The UMF® Honey Association has appointed UK Government Laboratory, Fera (The Food and Environment Research Agency) to assist with laboratory testing of Manuka honey to distinguish composition and geographical origin and ensure all products are true to label.

Adrian Charlton, BSc PhD, MRSC, biochemist at Fera comments, “Because of Manuka honey’s unique antimicrobial property, there is great demand for it, and it can command higher retail prices than most other types of honey. With such high stakes, it is essential that consumer confidence in the integrity of the industry is maintained.

Any honey can contain properties that may help healing e.g. hydrogen peroxide, pH level etc but some Manuka honey can also contain a non-hydrogen peroxide antimicrobial agent that makes it unique.
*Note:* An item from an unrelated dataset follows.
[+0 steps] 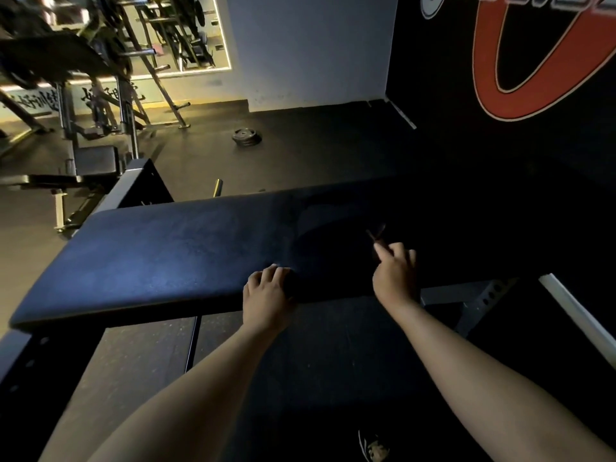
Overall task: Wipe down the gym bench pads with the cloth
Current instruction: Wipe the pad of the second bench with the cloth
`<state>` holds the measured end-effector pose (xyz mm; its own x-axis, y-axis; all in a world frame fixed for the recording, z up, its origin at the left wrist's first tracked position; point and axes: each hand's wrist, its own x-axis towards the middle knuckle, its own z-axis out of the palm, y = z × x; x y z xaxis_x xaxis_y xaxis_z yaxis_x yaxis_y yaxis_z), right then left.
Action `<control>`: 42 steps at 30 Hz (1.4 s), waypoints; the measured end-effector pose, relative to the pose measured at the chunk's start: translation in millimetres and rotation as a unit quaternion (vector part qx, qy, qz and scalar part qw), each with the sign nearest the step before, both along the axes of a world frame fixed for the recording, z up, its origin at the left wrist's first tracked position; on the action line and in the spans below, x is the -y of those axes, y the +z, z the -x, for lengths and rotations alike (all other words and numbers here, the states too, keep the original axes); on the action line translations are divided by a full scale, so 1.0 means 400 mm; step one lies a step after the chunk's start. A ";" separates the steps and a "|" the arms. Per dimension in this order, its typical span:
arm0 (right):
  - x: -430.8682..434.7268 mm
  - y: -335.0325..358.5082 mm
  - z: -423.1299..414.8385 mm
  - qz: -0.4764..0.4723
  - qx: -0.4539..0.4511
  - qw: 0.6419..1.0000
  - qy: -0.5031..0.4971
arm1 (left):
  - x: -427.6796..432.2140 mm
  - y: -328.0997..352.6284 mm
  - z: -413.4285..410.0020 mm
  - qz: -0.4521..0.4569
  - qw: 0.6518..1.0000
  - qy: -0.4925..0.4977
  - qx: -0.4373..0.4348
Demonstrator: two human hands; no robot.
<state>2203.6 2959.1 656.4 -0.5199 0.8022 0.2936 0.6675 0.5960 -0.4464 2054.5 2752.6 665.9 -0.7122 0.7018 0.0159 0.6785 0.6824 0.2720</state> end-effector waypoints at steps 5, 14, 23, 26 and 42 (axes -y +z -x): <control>0.033 0.042 0.130 0.068 0.002 0.997 0.021 | 0.004 -0.003 0.010 -0.006 1.000 -0.001 -0.005; 0.219 0.064 0.307 0.107 0.058 0.938 0.324 | 0.001 -0.013 0.018 0.011 1.000 0.013 -0.022; 0.015 0.012 0.104 -0.009 0.024 0.977 0.211 | -0.022 -0.010 -0.014 -0.003 0.999 0.043 -0.012; -0.054 -0.004 0.012 -0.029 0.006 0.995 0.100 | -0.013 -0.017 -0.009 -0.006 0.999 0.030 -0.015; 0.321 -0.041 0.138 0.035 -0.057 0.954 0.293 | 0.030 -0.054 0.044 -0.006 0.999 -0.033 -0.026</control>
With the level of this agent varying between Manuka honeys, it is vital that producers and retailers can provide robust evidence to support labelling claims about the activity of their products.”

The UMF® Honey Association is an organisation which verifies and authenticates true Manuka honey and works to inform and protect shoppers. They argue that there is the potential for a proliferation of honeys carrying essentially meaningless and misleading descriptions such as ‘active 10+’ or ‘active manuka’ on-pack and that these brands compromise the integrity of the whole Manuka honey industry if not verified.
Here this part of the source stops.